Nevertheless, Harvey sent me on my way with a carefully curated roster of beers, starting from least to most hoppy. In a cruel twist, his choice for least-hoppy beer was... Krankshaft. Must you mock me, oh fates?


That night, my hoppy-beer–loving wife and I began the arduous task of drinking beer in the name of science. She reluctantly sipped at the Krankshaft and the Revolution pilsner, which had exactly what I want in a brew: malty, light, and easy to drink. The next beer up the list was the Middle Brow Art Brut IPA, a brut IPA that was right on the edge of too citrus-y for me.

But the next step up was a revelation: Maplewood's Crushinator, a session IPA . It was a lightly hazy, orange-colored beer with a clean, grassy flavor and a notable—but not overwhelming—hoppy taste. This was where I would focus, I decided—not the over-the-top IPAs, but the mid-level hopped beers. Then, I would try to expand upward.

Over the next several days, I stayed away from my beloved pilsners and lagers and explored IPAs I previously would have avoided like you sidle away from the locker-room bully at your high school reunion.

And a funny thing happened: I could feel my taste start to change. A few nights later, I had a Krankshaft—it still felt like my wheelhouse, and maybe always will. But I started to find the kölsch style a little thin. Too easy. I wanted something with more complexity, more... range, for lack of a better word.

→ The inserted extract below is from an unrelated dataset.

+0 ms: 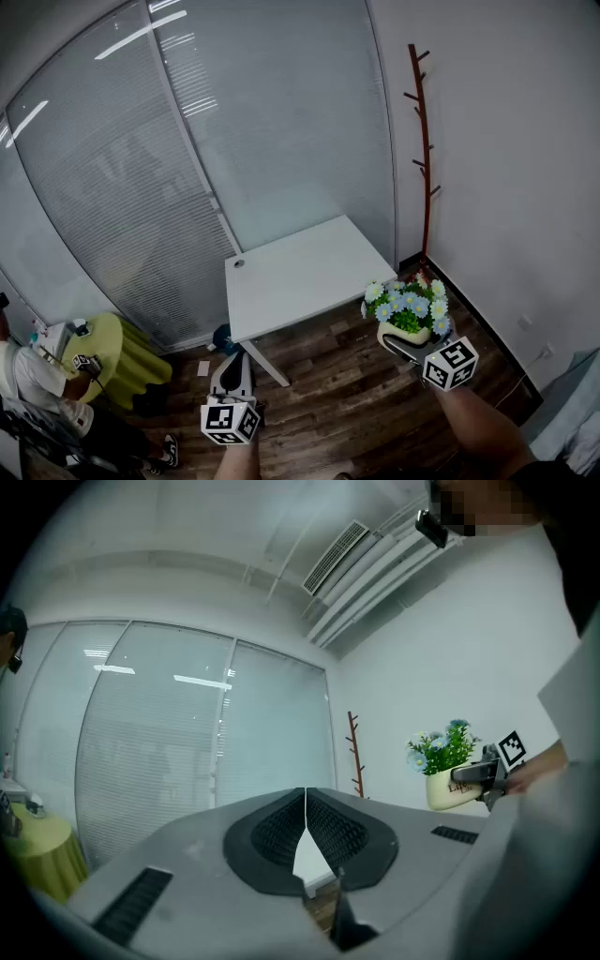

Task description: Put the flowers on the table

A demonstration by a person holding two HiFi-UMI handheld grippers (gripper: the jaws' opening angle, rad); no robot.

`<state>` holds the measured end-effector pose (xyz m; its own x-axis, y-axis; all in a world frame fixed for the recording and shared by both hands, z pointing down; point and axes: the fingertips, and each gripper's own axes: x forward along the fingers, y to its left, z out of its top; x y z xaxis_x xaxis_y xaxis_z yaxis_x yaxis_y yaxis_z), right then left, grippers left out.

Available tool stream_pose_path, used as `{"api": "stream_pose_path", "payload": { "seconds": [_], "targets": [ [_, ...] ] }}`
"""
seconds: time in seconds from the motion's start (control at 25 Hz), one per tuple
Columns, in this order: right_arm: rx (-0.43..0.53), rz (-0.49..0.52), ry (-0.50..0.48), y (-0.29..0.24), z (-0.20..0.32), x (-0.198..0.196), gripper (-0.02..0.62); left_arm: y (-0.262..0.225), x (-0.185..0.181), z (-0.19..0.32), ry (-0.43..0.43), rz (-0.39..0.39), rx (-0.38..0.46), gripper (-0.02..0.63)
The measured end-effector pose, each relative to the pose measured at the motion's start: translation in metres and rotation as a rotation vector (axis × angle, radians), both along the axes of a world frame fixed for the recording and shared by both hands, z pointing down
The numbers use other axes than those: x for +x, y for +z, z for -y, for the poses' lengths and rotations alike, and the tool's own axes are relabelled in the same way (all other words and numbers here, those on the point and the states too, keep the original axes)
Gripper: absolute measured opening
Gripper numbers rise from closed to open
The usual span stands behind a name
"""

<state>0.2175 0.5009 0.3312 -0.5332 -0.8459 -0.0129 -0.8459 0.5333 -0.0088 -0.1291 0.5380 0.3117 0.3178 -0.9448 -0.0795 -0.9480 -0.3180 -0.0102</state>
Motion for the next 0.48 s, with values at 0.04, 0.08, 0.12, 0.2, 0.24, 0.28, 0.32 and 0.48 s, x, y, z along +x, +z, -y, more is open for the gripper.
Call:
{"api": "stream_pose_path", "payload": {
  "seconds": [0.04, 0.08, 0.12, 0.2, 0.24, 0.28, 0.32, 0.48],
  "targets": [
    [0.002, -0.001, -0.003, 0.0, 0.001, -0.001, 0.552, 0.0, 0.002, -0.001, 0.008, -0.001, 0.005, 0.006],
    [0.004, -0.001, -0.005, 0.001, 0.002, -0.001, 0.551, 0.0, 0.004, -0.002, 0.014, -0.001, 0.009, 0.006],
    [0.006, 0.0, -0.006, 0.002, 0.002, -0.002, 0.551, 0.0, 0.005, -0.003, 0.016, -0.001, 0.01, 0.006],
    [0.006, 0.003, -0.007, 0.003, 0.002, -0.002, 0.551, 0.004, 0.005, -0.005, 0.011, -0.004, 0.007, 0.006],
    [0.006, 0.006, -0.008, 0.004, 0.002, -0.002, 0.551, 0.006, 0.004, -0.006, 0.007, -0.007, 0.004, 0.006],
    [0.007, 0.009, -0.01, 0.003, 0.001, -0.002, 0.551, 0.008, 0.004, -0.008, 0.003, -0.009, -0.001, 0.006],
    [0.008, 0.012, -0.012, 0.003, 0.001, -0.001, 0.551, 0.009, 0.004, -0.009, 0.0, -0.012, -0.007, 0.006],
    [0.017, 0.027, -0.022, -0.003, 0.004, 0.003, 0.551, 0.006, 0.01, -0.012, -0.005, -0.004, -0.01, 0.006]
  ]
}}
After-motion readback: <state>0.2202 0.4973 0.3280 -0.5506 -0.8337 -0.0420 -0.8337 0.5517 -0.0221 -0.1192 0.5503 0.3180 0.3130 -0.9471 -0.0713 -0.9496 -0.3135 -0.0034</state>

Some beers were just too hoppy, and I couldn't see myself ever coming around on them. Stone IPA tasted too citrusy and pine needle-y. Two of the most popular hoppy Midwestern beers, 3 Floyds Zombie Dust and Bells Two-Hearted, were still too grapefruit-y for me, as was Big Sky Shake-A-Day IPA.

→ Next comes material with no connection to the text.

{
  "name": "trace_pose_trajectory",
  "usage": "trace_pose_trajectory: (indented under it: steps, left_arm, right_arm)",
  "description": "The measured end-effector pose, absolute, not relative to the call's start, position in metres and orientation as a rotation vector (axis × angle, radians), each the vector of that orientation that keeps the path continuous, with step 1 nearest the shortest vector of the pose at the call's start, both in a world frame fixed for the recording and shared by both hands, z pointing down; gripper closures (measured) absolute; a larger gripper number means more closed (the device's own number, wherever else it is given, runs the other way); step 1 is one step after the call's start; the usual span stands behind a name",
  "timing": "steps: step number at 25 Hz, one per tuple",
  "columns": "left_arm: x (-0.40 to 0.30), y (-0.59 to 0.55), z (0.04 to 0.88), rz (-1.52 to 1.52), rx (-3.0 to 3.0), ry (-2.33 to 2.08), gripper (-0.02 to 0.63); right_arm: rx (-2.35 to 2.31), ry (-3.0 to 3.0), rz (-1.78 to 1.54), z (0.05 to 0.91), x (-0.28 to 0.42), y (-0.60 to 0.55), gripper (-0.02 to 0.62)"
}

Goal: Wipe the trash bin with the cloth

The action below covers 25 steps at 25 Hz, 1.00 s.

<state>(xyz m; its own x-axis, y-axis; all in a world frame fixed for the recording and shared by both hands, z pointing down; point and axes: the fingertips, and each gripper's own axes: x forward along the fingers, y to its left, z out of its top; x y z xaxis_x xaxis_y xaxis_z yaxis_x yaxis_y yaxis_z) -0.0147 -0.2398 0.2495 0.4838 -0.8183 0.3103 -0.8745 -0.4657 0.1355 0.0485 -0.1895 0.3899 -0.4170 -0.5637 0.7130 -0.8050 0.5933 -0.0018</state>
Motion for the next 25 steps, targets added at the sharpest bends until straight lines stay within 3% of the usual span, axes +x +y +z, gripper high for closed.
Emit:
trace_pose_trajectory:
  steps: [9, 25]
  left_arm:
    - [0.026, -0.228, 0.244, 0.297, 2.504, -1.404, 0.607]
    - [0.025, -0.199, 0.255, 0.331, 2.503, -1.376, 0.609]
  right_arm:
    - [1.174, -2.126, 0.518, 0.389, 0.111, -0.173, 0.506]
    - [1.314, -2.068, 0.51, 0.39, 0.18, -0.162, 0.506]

But over time, I became increasingly enamored with lighter hoppy beers, like "hazy" New England IPAs (the new, hot thing in beer) that most people describe as "juicy."

Perhaps the biggest epiphany was Whoppy, a hoppy wheat IPA made by One Well Brewing in Kalamazoo, Michigan. It combined citrusy hops with the soft, malt body of a wheat beer, and it was a jam. I wouldn't have come near it a few weeks ago, but standing around the fire at a neighborhood get-together, it was all I wanted.

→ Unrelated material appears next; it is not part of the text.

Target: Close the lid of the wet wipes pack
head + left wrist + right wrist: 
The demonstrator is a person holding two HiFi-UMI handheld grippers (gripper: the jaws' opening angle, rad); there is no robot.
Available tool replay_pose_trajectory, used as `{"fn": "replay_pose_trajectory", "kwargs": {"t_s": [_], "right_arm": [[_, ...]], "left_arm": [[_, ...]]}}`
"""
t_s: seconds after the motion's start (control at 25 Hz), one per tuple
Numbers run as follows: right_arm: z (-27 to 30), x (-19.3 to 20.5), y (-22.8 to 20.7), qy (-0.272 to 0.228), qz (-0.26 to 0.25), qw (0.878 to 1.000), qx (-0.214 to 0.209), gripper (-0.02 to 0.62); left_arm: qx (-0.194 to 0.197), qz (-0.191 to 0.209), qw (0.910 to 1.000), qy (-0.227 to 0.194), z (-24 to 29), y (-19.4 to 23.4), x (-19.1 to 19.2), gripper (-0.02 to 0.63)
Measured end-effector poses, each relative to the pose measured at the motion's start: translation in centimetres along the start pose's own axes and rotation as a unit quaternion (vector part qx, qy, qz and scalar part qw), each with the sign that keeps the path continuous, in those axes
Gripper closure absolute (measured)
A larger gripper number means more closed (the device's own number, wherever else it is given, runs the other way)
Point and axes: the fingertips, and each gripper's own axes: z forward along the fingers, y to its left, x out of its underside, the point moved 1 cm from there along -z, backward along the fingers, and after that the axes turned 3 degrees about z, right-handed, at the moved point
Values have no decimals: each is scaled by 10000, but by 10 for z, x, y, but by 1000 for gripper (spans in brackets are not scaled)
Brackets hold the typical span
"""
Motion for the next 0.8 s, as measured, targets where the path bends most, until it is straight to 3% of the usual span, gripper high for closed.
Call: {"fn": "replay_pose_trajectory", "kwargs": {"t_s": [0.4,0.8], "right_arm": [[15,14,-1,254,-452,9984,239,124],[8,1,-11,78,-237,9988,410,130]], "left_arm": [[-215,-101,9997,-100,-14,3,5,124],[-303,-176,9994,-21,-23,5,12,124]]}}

Another interesting development: Once my hoppy experiments kicked off, people started offering tips about beer, repeatedly. Not in an obnoxious, patronizing way—more in a "Hey, if you like this beer, you might like that beer." This interaction seems to be the norm among beer aficionados, but as someone whose beer perspective was fairly narrow, I had never been part of it.

Unlike the righteous fury that meets me when I let it slip that I don't like meatloaf or haven't seen The Sound Of Music (Jesus, I'll get around to it!), people earnestly wanted to educate me as a hoppy newbie. And thus I learned about the bitterness of the typical American IPAs and the different ingredients that create the fruitier, smoother New England IPAs. Every time my quest came up, I got thoughtful advice, which led to some great conversations.


I don't want this to be some cornball "and the most delicious beer I drank was the friendship I made along the way" story. But I started to see how drinking isn't just a social lubricant because it lowers your inhibitions, but it becomes something—like baseball, or cars, or Phish bootlegs—that people intensely bond over.

My conclusion: I definitely started to like hoppy beers more than I did before. Pilsners, wheat beers, and kölsches—like North Coast Scrimshaw, 3 Floyds Gumballhead, and Metropolitan Krankshaft (you'll always have my heart)—may always be my favorites. And I don't think I'll be ordering Hop You Like A Hurricane! anytime soon.

But at least I've expanded my palate, and can enjoy some IPAs without wincing like a 13-year-old trying his first cigarette. And, perhaps most importantly, my beer taste is no longer "basic"—to me, anyway. I may not quite be as into it as more experienced hop-heads, but I'll proudly take a big, brave swig of almost any hoppy beer now—something I wouldn't have dreamed of doing a few months ago.